- Opening Delimiter -

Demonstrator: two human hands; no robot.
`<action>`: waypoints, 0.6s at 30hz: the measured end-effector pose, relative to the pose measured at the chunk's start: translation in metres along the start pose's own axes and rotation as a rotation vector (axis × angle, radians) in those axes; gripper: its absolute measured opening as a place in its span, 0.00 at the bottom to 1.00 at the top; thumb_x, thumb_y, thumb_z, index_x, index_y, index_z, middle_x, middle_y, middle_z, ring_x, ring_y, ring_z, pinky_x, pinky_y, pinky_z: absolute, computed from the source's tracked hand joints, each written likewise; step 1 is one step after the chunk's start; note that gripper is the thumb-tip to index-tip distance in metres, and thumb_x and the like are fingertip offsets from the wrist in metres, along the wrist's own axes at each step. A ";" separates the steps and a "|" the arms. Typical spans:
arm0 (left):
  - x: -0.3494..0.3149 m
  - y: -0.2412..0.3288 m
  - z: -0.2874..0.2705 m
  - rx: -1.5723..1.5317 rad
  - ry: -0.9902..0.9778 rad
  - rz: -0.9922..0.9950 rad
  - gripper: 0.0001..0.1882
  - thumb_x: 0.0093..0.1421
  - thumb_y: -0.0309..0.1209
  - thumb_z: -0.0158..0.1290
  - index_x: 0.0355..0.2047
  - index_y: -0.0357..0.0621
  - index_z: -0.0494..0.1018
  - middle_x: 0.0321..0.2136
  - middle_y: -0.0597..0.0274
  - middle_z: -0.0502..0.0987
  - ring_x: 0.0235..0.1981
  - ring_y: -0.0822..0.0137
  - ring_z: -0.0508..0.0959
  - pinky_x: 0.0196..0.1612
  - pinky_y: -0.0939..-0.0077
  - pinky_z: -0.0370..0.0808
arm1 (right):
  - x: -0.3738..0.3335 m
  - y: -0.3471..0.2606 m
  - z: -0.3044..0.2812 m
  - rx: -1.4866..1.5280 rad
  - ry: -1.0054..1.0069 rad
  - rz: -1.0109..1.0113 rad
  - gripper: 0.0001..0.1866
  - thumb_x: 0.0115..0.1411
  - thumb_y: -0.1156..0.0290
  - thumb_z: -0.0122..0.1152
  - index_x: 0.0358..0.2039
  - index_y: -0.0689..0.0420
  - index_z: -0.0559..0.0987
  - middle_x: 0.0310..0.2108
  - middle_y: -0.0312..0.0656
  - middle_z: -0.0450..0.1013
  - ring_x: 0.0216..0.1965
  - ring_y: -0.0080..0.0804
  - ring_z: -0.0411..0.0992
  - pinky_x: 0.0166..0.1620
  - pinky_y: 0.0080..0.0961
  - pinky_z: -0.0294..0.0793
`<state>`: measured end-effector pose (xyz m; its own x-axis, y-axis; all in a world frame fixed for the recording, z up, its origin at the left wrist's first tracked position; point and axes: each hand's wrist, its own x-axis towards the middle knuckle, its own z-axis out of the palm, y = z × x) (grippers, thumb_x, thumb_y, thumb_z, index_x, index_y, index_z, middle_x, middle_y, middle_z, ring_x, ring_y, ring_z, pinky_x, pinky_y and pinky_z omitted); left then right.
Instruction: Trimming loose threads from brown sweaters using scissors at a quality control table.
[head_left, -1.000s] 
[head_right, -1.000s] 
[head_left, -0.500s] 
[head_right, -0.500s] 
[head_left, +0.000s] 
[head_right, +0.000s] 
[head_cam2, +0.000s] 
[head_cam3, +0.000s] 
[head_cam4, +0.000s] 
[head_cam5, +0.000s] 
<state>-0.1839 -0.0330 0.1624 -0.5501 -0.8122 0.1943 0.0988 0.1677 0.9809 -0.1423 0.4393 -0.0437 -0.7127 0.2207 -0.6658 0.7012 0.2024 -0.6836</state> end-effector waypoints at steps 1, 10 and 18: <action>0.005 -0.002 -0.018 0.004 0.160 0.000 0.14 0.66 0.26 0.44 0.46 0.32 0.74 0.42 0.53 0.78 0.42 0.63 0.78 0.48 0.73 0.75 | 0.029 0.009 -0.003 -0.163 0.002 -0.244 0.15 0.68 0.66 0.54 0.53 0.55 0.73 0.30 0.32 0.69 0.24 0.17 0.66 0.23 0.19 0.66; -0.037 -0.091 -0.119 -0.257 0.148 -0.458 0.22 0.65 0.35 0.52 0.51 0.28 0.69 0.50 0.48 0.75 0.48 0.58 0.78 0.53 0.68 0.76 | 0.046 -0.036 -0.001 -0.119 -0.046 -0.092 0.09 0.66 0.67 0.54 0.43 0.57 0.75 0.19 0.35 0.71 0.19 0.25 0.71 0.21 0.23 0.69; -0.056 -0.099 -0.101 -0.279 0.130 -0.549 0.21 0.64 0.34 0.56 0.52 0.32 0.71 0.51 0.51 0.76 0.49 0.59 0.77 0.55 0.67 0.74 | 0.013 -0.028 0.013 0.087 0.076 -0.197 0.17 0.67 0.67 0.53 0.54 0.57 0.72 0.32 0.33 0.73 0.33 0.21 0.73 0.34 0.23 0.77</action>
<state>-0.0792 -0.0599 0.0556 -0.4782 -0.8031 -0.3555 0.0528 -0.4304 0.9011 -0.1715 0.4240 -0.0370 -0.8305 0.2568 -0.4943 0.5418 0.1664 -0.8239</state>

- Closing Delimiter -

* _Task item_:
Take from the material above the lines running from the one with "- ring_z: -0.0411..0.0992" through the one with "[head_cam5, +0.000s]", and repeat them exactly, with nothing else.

* _Written solution_:
  - ring_z: -0.0411..0.0992
  - pinky_x: 0.0166..0.1620
  - pinky_y: 0.0080..0.0961
  - pinky_z: -0.0294..0.0793
`<state>`: measured end-effector pose (xyz m; its own x-axis, y-axis; all in a world frame fixed for the recording, z up, its origin at the left wrist's first tracked position; point and axes: each hand's wrist, its own x-axis towards the middle knuckle, its own z-axis out of the palm, y = z × x) (grippers, thumb_x, thumb_y, thumb_z, index_x, index_y, index_z, middle_x, middle_y, middle_z, ring_x, ring_y, ring_z, pinky_x, pinky_y and pinky_z omitted); left then right.
Instruction: Trimming loose threads from brown sweaters using scissors at a quality control table.
[head_left, -1.000s] 
[head_right, -1.000s] 
[head_left, -0.500s] 
[head_right, -0.500s] 
[head_left, +0.000s] 
[head_right, +0.000s] 
[head_cam2, +0.000s] 
[head_cam3, +0.000s] 
[head_cam4, +0.000s] 
[head_cam5, +0.000s] 

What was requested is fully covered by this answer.